電子チケットの必要性を語る上で欠かせないのが、正規の価格ではなく高額な料金で売られる転売問題。紙の場合、販売元から手が離れてしまうとそこからのコントロールは難しい。今回、最後に挙げる「tixeebox」の利点は、最終的にチケットを誰がもっているかを管理・制限できることだ。
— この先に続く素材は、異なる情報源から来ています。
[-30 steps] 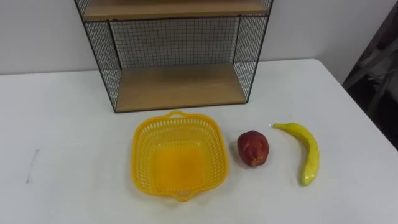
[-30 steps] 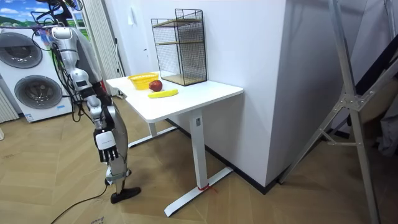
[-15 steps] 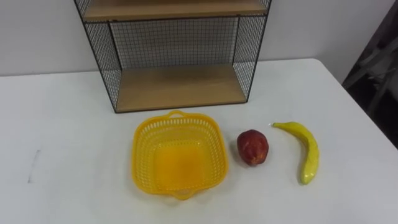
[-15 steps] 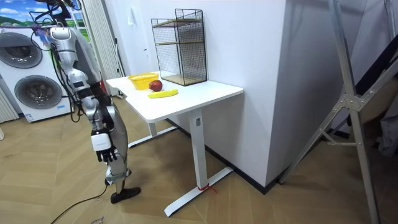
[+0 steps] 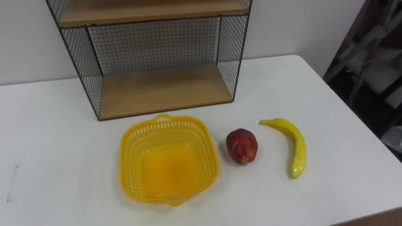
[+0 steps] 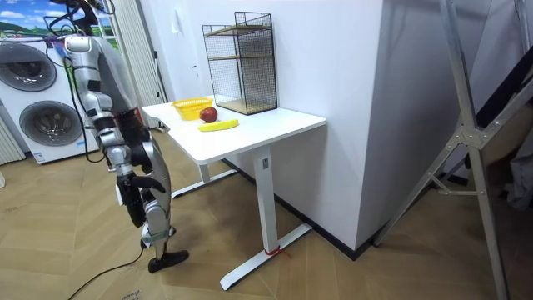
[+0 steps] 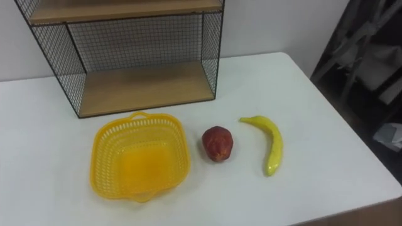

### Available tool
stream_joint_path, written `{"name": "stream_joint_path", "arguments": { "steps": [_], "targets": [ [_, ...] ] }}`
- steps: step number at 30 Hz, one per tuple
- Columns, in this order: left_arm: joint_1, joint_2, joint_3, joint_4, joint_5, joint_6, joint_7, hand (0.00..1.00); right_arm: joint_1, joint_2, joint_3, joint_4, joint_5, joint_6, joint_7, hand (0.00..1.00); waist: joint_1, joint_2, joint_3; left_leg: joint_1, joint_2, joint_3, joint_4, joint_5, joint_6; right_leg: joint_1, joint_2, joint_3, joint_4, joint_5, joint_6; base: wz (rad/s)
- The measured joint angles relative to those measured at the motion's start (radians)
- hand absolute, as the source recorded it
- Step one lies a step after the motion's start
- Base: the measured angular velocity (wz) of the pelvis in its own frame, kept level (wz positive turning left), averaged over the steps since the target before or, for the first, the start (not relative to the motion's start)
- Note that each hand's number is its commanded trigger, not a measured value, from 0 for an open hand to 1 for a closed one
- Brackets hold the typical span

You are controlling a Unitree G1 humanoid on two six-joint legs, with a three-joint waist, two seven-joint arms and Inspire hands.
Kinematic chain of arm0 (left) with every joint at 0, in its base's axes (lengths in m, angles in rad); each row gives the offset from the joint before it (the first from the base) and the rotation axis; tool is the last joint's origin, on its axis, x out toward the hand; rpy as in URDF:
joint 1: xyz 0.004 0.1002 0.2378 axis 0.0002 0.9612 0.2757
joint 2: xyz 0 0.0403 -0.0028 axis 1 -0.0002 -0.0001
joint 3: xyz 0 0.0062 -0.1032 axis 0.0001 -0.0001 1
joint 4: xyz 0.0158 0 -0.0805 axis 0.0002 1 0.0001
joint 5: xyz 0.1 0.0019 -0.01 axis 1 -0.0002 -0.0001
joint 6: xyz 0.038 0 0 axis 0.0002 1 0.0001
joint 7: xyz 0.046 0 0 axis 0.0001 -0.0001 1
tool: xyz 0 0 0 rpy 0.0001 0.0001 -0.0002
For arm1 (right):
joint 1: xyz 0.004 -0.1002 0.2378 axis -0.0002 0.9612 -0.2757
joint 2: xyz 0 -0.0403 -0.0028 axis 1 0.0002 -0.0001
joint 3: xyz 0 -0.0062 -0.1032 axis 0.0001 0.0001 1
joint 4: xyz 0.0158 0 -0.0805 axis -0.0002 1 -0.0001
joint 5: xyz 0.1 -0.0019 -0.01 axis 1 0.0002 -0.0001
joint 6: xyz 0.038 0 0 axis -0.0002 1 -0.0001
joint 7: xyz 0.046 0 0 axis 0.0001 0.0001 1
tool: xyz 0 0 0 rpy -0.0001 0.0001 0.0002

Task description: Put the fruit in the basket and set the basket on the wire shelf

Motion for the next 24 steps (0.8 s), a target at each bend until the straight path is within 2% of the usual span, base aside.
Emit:
{"name": "stream_joint_path", "arguments": {
  "steps": [4,5,9,10,12,14,16,17,18,22,24],
  "targets": [
    [0.009,0.001,0.021,-0.008,0.001,-0.003,0.021,0.0,-0.014,0.0,-0.126,-0.093,0.031,-0.034,-0.131,0.0,-0.018,-0.005,-0.001,-0.006,-0.001,0.002,0.002,0.0,0.0,-0.004,0.0,0.003,-0.001,-0.001,0.001,0.0],
    [0.013,0.004,0.023,-0.017,0.004,-0.008,0.026,0.0,-0.013,-0.001,-0.151,-0.144,0.032,-0.055,-0.183,0.0,-0.023,-0.008,-0.0008,-0.007,-0.002,0.002,0.002,0.0,0.0,-0.005,-0.001,0.002,0.0,-0.002,0.002,0.0],
    [0.017,0.018,0.034,-0.05,0.004,-0.032,0.046,0.0,-0.018,-0.013,-0.184,-0.303,-0.008,-0.11,-0.354,0.0,-0.032,-0.024,-0.0004,-0.019,-0.004,0.003,0.005,0.0,0.0,-0.025,-0.005,0.001,0.016,-0.009,0.004,0.0],
    [0.019,0.021,0.034,-0.062,0.004,-0.04,0.056,0.0,-0.027,-0.024,-0.187,-0.359,-0.043,-0.119,-0.412,0.0,-0.041,-0.037,-0.0024,-0.03,-0.005,0.003,0.012,0.0,0.0,-0.033,-0.006,0.001,0.018,-0.009,0.004,0.0],
    [0.027,0.021,0.032,-0.081,0.007,-0.043,0.065,0.0,-0.029,-0.036,-0.204,-0.506,-0.107,-0.131,-0.512,0.0,-0.046,-0.035,0.0004,-0.033,-0.006,0.005,0.013,0.001,0.0,-0.036,-0.006,0.004,0.02,-0.009,0.005,0.0],
    [0.025,0.03,0.027,-0.084,0.01,-0.052,0.076,0.0,-0.038,-0.076,-0.209,-0.659,-0.23,-0.162,-0.615,0.0,-0.051,-0.033,0.0018,-0.039,-0.007,0.003,0.013,0.001,0.0,-0.039,-0.008,-0.001,0.017,-0.009,0.006,0.04],
    [0.024,0.035,0.023,-0.085,0.012,-0.065,0.091,0.0,-0.059,-0.105,-0.21,-0.733,-0.377,-0.19,-0.689,0.0,-0.048,-0.038,0.0023,-0.048,-0.007,0.002,0.013,0.001,0.002,-0.051,-0.007,-0.001,0.021,-0.008,0.006,0.02],
    [0.024,0.038,0.01,-0.09,0.011,-0.065,0.091,0.0,-0.071,-0.129,-0.21,-0.777,-0.444,-0.196,-0.737,0.0,-0.044,-0.043,-0.001,-0.06,-0.007,0.002,0.019,0.001,0.002,-0.065,-0.008,0.0,0.029,-0.008,0.006,0.0],
    [0.022,0.038,0.005,-0.091,0.009,-0.066,0.091,0.0,-0.075,-0.138,-0.21,-0.806,-0.472,-0.197,-0.757,0.0,-0.044,-0.043,0.0004,-0.063,-0.007,0.002,0.02,0.001,0.002,-0.07,-0.008,0.0,0.03,-0.008,0.006,0.0],
    [0.013,0.035,-0.034,-0.084,0.013,-0.069,0.09,0.0,-0.101,-0.15,-0.197,-1.0,-0.765,-0.218,-0.816,0.0,-0.032,-0.046,0.0007,-0.069,-0.007,0.001,0.018,0.003,0.003,-0.081,-0.007,0.001,0.032,-0.007,0.005,0.0],
    [0.011,0.037,-0.047,-0.082,0.019,-0.076,0.09,0.0,-0.1,-0.152,-0.178,-1.083,-0.82,-0.221,-0.817,0.0,-0.02,-0.049,0.0021,-0.07,-0.007,0.001,0.018,0.003,0.003,-0.081,-0.007,0.0,0.031,-0.007,0.005,0.0]
  ]
}}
「『tixeebox』はSMSと紐づけています。つまり電話番号で管理しているので、違うスマートフォン端末でチケットをダウンロードしようとしてもできないようになっているんです。一方、主催者の望む転売強度に合わせた電子チケットの機能設定ができます。例えば自分がチケットを2枚持っていたとして、余った1枚を誰に渡すかを設定することも可能。もちろん、もう一人の人はユーザー登録が必要なのですが、先で説明した通り操作は単純です」
飯塚さんは、まずイベントの多くの主催者に受け入れてもらうことが「tixeebox」にとっての第一フェーズだと言う。転売によって本当に行きたいと思っていたお客さんが行けなくなることによる空席など、主催者にとってマイナスになることはできるだけなくしたい。それらを防ぐために、業務提携を結んでいるDMM.comと共にDMM Passストアというものをつくった。これは、例えば何かの都合でどうしてもイベントに行けなくなったお客さんと、行きたかったけれどもチケットを入手できなかったお客さん同士のマッチングを図り、定価での譲渡を可能にする仲介システムだ。
また、電子チケットの良さのひとつが、海外のユーザーでも自国にいながら気軽に買える点。しかも「tixeebox」は端末依存のアプリのため表示は母国語になる。例え、ユーザーが日本語を話せなくても、安心して使うことができるのだ。2020年に向けて海外からやってくる観光客が、様々な興業に訪れる機会もきっと多くなってくるはず。これから全世界のユーザーと寄り添うために、新たな付加価値を加えてさらなる展開を図る予定だと語る飯塚さん。「tixeebox」はあらゆる人、状況に柔軟に対応し、楽しさも拡張してくれる唯一無二の電子チケットなのだ。